2. The high-capacity high-speed solid state memory capacity management system of claim 1, wherein: the rear platform (300) comprises a prompt module (320), and the prompt module (320) is connected with the visualization equipment;

after the bad check, prompting is carried out on the unstable basic storage unit by means of a visualization device.

3. The high-capacity high-speed solid state memory capacity management system of claim 1, wherein: the basic storage unit is a floating gate transistor, and the floating gate transistor comprises a substrate, a source electrode and a drain electrode;

a tunnel oxide layer, a floating gate layer, an oxide layer and a control grid are sequentially arranged on the substrate;

the source electrode and the drain electrode are connected to the substrate, and electrons flow from the source electrode to the drain electrode under the action of voltage;

the floating gate layer is surrounded by an insulating layer, and data is written into and erased from the floating gate transistor by charging and discharging electrons from the floating gate layer.

4. The high-capacity high-speed solid state memory capacity management system of claim 1, wherein: the verification module (310) adopts a redundancy check code to verify the data, and the generation steps of the redundancy check code are as follows:

s1.1, splicing a check code of R bits after a K-bit data code of data, wherein the whole coding length of the check code is N bits, and obtaining a generator polynomial G (x);

s1.2, representing the stored data by using a polynomial C (X), and shifting the C (X) left by R bits to obtain C (X) X2R;

s1.3, dividing C (x) x 2R by a remainder obtained by generating a polynomial G (x), and recognizing the remainder as a check code.

5. The high-capacity high-speed solid state memory capacity management system of claim 1, wherein: the verification module (310) determines a data source while generating a verification code;

the verification module (310) determines that the data needs to be stored in a low-life area/Gao Shouou according to the data source;

the verification module (310) assists in repairing the lossy data according to the source of the data.

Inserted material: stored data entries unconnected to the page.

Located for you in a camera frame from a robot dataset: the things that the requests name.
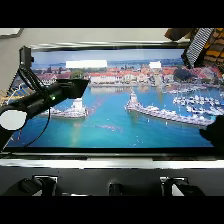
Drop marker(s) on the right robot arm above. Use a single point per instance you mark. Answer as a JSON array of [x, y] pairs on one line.
[[215, 133]]

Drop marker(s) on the black and white striped garment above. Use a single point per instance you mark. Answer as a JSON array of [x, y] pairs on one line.
[[196, 46]]

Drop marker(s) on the yellow checked garment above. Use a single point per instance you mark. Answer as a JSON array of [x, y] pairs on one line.
[[215, 43]]

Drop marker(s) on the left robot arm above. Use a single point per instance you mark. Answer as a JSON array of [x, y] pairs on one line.
[[36, 103]]

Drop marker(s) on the brown garment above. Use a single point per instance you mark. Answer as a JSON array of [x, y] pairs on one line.
[[178, 34]]

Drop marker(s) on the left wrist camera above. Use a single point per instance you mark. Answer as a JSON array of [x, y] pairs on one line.
[[25, 55]]

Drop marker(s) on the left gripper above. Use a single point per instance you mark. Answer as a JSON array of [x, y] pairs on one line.
[[74, 87]]

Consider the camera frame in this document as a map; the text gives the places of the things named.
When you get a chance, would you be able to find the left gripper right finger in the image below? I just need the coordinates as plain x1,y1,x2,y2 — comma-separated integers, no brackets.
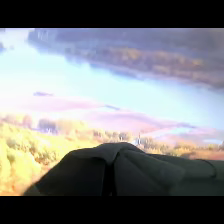
113,151,186,197

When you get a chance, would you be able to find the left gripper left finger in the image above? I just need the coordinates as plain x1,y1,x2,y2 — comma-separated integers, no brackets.
24,153,110,197

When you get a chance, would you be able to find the black garment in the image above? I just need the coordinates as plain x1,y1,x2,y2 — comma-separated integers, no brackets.
66,142,224,197

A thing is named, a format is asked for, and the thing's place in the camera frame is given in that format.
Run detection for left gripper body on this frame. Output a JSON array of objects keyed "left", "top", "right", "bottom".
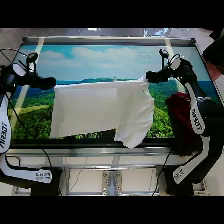
[{"left": 31, "top": 75, "right": 57, "bottom": 91}]

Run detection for dark red garment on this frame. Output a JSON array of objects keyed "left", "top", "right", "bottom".
[{"left": 165, "top": 92, "right": 203, "bottom": 156}]

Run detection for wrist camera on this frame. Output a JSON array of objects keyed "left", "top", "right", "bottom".
[
  {"left": 158, "top": 48, "right": 172, "bottom": 70},
  {"left": 25, "top": 52, "right": 40, "bottom": 74}
]

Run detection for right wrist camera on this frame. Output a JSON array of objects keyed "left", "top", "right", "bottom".
[{"left": 158, "top": 48, "right": 172, "bottom": 70}]

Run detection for black garment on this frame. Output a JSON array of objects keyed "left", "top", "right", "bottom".
[{"left": 202, "top": 27, "right": 224, "bottom": 68}]

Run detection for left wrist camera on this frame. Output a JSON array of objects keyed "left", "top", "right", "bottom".
[{"left": 25, "top": 52, "right": 40, "bottom": 74}]

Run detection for white shirt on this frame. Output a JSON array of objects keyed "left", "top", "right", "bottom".
[{"left": 49, "top": 77, "right": 155, "bottom": 150}]

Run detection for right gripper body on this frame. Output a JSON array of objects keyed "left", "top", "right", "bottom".
[{"left": 145, "top": 68, "right": 172, "bottom": 85}]

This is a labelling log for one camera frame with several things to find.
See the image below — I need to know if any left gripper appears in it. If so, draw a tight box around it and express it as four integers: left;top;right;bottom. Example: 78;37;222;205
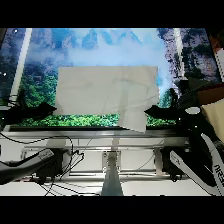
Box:
34;101;58;118

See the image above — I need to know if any black cable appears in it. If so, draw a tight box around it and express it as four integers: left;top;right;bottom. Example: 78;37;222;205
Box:
0;131;86;197

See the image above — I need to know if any brown garment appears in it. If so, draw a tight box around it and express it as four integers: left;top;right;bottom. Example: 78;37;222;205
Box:
196;83;224;107

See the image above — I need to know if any silver frame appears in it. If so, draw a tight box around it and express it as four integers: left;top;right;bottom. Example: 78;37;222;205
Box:
0;125;202;197

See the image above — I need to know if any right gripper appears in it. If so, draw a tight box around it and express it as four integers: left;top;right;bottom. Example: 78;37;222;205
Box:
143;104;169;120

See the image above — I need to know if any cream garment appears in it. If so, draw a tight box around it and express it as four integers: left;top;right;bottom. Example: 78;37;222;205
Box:
201;99;224;144

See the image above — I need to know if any beige garment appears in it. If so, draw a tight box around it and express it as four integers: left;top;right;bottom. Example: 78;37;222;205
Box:
52;65;160;133

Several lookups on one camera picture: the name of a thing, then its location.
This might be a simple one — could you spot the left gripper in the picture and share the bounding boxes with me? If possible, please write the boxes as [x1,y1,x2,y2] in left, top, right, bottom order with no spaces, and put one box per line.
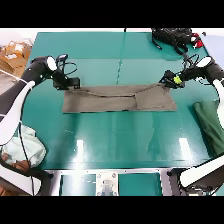
[52,70,81,91]

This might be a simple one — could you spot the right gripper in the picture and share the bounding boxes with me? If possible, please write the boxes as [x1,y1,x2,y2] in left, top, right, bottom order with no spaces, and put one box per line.
[159,69,185,90]

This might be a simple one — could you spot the grey-brown shirt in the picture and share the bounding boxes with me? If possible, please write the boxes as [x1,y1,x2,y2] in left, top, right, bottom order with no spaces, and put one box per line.
[61,82,179,114]

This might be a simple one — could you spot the black garment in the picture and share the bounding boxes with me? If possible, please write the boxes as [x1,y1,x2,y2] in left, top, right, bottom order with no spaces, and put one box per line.
[151,27,196,56]

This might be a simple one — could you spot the red garment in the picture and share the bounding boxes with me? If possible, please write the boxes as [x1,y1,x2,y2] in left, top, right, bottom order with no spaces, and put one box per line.
[191,32,205,50]

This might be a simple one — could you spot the dark green garment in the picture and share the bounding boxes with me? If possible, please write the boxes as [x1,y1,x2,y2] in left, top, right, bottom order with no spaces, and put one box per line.
[192,100,224,158]

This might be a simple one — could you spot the cardboard boxes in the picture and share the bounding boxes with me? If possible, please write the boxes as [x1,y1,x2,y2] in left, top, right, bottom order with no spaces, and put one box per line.
[0,39,33,80]

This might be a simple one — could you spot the pale green garment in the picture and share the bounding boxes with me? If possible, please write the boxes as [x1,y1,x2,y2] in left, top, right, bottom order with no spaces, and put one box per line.
[0,124,48,170]

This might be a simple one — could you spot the brown garment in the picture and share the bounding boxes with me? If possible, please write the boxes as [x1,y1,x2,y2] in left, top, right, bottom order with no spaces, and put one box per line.
[9,159,33,173]

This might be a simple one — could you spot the black cable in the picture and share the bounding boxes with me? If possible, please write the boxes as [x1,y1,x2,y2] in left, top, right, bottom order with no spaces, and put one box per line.
[61,61,79,77]
[181,53,201,72]

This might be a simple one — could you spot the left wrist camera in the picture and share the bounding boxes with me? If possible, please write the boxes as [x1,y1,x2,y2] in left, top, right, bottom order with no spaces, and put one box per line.
[55,53,70,67]

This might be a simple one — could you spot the silver frame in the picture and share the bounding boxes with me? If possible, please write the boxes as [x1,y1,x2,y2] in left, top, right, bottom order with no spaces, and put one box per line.
[42,167,188,197]

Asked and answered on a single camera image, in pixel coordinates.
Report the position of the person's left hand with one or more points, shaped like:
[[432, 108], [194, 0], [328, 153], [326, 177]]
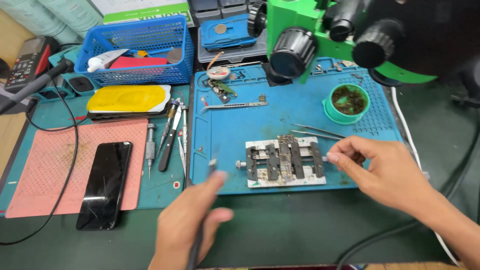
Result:
[[180, 228]]

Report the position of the person's right hand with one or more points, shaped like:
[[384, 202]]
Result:
[[390, 176]]

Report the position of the dark handheld soldering tool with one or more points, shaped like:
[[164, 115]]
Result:
[[195, 243]]

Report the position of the metal circuit board holder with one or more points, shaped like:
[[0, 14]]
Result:
[[262, 176]]

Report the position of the teal cutting mat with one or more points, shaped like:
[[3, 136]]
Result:
[[165, 191]]

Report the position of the small silver tweezers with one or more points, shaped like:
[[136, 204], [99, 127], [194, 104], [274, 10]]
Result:
[[182, 153]]

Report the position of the thin steel tweezers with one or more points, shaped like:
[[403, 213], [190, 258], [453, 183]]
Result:
[[318, 129], [315, 134]]

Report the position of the green tip cleaner cup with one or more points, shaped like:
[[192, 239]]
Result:
[[347, 101]]

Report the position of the black smartphone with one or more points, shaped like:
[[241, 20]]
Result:
[[105, 185]]

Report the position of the silver precision screwdriver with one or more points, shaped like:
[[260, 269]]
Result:
[[150, 146]]

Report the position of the slim silver screwdriver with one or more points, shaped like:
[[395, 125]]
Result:
[[184, 129]]

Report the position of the brass collar screwdriver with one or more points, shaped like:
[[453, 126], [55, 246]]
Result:
[[167, 127]]

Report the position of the phone circuit board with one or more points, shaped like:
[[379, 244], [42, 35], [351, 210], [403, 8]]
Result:
[[287, 157]]

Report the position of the blue silicone work mat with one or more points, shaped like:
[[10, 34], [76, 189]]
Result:
[[225, 127]]

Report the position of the flat metal pry tool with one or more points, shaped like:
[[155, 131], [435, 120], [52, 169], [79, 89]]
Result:
[[232, 106]]

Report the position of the pink perforated mat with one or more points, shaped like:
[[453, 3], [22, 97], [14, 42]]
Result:
[[48, 168]]

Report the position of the small phone board parts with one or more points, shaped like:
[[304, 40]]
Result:
[[222, 90]]

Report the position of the small metal chip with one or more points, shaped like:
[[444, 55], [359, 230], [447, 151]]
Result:
[[262, 98]]

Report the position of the solder wick spool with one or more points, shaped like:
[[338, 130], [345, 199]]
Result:
[[218, 72]]

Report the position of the red card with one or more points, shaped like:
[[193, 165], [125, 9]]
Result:
[[138, 62]]

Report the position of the green and black microscope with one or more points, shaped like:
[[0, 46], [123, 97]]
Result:
[[296, 22]]

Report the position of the white glue tube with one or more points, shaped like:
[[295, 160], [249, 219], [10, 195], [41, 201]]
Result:
[[107, 60]]

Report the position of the blue plastic basket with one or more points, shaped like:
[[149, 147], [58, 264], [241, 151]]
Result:
[[150, 37]]

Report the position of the blue phone repair fixture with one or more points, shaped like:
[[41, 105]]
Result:
[[228, 35]]

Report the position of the round metal coin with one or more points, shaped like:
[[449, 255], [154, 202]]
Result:
[[221, 29]]

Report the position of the green and white carton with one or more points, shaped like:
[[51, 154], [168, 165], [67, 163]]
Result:
[[146, 13]]

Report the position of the grey drawer cabinet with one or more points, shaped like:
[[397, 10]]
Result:
[[213, 9]]

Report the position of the red and black multimeter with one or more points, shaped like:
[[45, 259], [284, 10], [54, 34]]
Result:
[[28, 63]]

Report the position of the pale green rolls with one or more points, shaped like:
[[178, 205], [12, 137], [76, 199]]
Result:
[[56, 17]]

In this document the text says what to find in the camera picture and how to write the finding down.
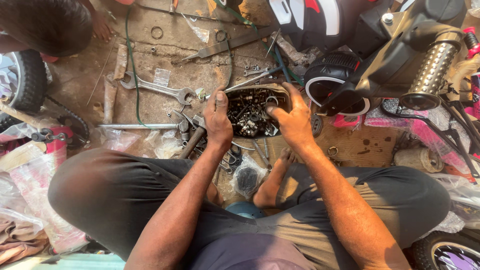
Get thin metal rod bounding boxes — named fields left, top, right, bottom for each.
left=86, top=37, right=118, bottom=108

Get person's dark shorts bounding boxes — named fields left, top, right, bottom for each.
left=47, top=148, right=451, bottom=270

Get person's right hand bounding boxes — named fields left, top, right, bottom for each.
left=266, top=82, right=316, bottom=151

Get blue plastic stool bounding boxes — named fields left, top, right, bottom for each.
left=225, top=202, right=267, bottom=220

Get silver metal pipe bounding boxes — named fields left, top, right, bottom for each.
left=97, top=123, right=180, bottom=130

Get clear bag of black parts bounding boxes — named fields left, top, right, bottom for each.
left=229, top=154, right=268, bottom=199

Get clear plastic wrap heap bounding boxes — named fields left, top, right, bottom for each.
left=0, top=142, right=90, bottom=256

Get wooden-handled hammer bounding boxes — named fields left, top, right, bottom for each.
left=178, top=114, right=208, bottom=160

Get large silver open-end wrench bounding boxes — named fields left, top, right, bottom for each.
left=120, top=71, right=197, bottom=106

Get heap of nuts and bolts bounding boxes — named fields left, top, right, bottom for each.
left=227, top=90, right=286, bottom=137

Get pile of small hand tools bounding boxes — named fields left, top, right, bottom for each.
left=195, top=137, right=273, bottom=175

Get small clear plastic bag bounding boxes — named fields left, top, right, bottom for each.
left=181, top=13, right=210, bottom=44

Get person's foot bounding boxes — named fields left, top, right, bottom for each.
left=253, top=147, right=297, bottom=209

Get black bicycle chain guard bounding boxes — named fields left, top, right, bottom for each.
left=44, top=95, right=91, bottom=149

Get metal container of hardware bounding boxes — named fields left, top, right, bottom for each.
left=224, top=83, right=293, bottom=139

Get long flat metal file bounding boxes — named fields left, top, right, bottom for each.
left=182, top=26, right=278, bottom=61

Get black rubber bicycle tire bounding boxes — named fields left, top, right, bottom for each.
left=0, top=49, right=48, bottom=133

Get pink kids bicycle frame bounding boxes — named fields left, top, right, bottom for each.
left=334, top=98, right=480, bottom=179

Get person's left hand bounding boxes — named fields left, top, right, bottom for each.
left=212, top=85, right=234, bottom=151

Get small silver wrench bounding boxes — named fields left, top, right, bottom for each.
left=243, top=66, right=271, bottom=77

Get green cord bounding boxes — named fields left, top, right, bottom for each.
left=125, top=7, right=152, bottom=130

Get roll of brown twine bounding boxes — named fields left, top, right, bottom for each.
left=394, top=147, right=445, bottom=173

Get crumpled clear plastic bag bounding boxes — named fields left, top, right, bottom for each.
left=144, top=129, right=184, bottom=160

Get small black wheel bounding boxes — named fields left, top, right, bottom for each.
left=412, top=231, right=480, bottom=270

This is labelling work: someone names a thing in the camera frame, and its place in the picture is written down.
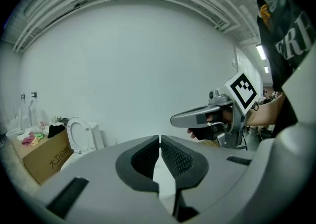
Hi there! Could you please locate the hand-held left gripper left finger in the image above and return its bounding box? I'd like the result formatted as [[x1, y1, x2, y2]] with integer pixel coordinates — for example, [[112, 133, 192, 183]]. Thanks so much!
[[32, 134, 173, 224]]

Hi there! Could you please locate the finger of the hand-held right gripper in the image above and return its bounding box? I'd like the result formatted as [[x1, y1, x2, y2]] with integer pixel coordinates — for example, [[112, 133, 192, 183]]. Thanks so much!
[[170, 105, 222, 129]]

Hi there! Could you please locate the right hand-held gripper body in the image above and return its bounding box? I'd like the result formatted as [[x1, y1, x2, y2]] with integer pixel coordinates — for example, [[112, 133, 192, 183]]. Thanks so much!
[[208, 71, 260, 151]]

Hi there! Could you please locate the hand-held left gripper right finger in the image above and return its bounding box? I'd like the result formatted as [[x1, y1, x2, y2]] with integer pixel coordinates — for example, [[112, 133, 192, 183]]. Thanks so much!
[[160, 134, 257, 223]]

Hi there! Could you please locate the white paper tissue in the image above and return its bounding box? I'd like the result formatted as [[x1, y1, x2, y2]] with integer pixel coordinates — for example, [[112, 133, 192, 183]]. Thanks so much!
[[153, 157, 177, 200]]

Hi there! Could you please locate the person's right forearm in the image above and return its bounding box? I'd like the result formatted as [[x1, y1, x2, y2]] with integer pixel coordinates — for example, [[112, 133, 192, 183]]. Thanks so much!
[[245, 93, 287, 127]]

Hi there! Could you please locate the white toilet with raised lid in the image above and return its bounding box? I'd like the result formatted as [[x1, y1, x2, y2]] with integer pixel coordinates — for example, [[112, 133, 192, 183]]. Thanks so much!
[[60, 116, 106, 172]]

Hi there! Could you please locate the person's right hand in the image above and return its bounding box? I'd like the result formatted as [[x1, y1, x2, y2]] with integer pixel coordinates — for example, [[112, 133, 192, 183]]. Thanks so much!
[[187, 107, 234, 141]]

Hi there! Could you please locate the black cloth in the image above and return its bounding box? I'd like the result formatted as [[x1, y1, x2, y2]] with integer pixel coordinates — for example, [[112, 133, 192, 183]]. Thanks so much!
[[47, 124, 66, 139]]

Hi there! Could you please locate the brown cardboard box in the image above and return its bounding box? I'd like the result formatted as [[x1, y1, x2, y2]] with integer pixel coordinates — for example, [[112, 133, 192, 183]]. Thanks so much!
[[11, 129, 75, 185]]

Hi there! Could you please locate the person in black shirt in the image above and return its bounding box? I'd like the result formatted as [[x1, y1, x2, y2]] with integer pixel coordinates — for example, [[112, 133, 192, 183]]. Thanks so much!
[[256, 0, 316, 137]]

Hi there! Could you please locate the pink cloth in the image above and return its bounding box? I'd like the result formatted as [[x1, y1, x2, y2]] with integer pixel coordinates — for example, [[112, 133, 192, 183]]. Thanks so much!
[[21, 133, 36, 146]]

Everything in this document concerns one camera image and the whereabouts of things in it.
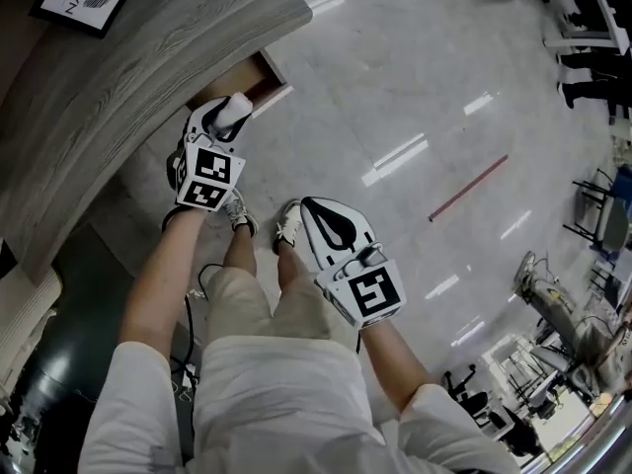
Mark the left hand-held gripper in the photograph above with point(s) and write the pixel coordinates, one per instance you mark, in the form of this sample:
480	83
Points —
212	171

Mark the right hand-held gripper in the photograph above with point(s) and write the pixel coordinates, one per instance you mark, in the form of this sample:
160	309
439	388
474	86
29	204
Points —
370	292

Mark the small white item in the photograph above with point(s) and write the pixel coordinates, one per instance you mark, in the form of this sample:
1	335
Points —
236	111

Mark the brown desk drawer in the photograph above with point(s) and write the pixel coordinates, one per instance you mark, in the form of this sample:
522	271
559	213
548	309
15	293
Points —
249	79

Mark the person's left forearm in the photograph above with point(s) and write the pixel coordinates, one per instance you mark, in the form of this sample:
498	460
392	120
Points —
158	284

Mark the person's right forearm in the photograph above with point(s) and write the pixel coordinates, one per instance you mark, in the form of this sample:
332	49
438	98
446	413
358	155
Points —
395	363

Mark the grey wooden desk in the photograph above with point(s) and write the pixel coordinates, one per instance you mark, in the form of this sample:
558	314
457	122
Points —
148	67

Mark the person's right white shoe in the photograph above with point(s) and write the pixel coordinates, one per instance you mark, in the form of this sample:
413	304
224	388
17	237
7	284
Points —
289	225

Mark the person's white shoe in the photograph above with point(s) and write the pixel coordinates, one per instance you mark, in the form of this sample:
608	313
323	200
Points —
239	213
289	225

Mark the person's right leg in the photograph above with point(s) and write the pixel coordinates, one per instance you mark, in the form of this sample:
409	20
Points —
293	274

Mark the person's leg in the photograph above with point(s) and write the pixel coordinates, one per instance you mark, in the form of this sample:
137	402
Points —
293	274
241	252

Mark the person's left white shoe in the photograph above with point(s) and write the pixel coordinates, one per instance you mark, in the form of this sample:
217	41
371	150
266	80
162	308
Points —
239	213

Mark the person's left leg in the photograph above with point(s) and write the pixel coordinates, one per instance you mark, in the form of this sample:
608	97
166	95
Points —
241	252

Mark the beige shorts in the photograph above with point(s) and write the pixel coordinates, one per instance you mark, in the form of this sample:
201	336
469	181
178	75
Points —
257	309

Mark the white shirt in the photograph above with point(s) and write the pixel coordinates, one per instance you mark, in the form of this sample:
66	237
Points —
271	413

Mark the black office chair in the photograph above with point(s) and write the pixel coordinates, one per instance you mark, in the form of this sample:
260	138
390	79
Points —
469	398

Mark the grey machine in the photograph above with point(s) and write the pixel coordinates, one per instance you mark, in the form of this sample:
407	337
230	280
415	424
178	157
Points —
558	304

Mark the dark green round seat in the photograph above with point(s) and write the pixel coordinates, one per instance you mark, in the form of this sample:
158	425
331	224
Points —
54	368

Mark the black frame chair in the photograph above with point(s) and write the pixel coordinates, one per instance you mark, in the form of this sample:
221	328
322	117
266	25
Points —
600	205

6. The high-capacity high-speed solid state memory capacity management system of claim 5, wherein: the use of the basic storage units in the low-life area adopts a mean value balance algorithm, and the algorithm comprises the following steps:

s2.1, determining a life average value of a basic storage unit in a low-life zone;

s2.2, preferentially using the basic storage units higher than the life average value.

7. The high-capacity high-speed solid state memory capacity management system of claim 6, wherein: homogenizing the basic storage units higher than the service life average value in the step S2.2 again to obtain a secondary average value, and preferentially using the basic storage units higher than the secondary average value;

the life average and the secondary average in the average balancing algorithm are determined each time the underlying storage unit in the low-life region is changed.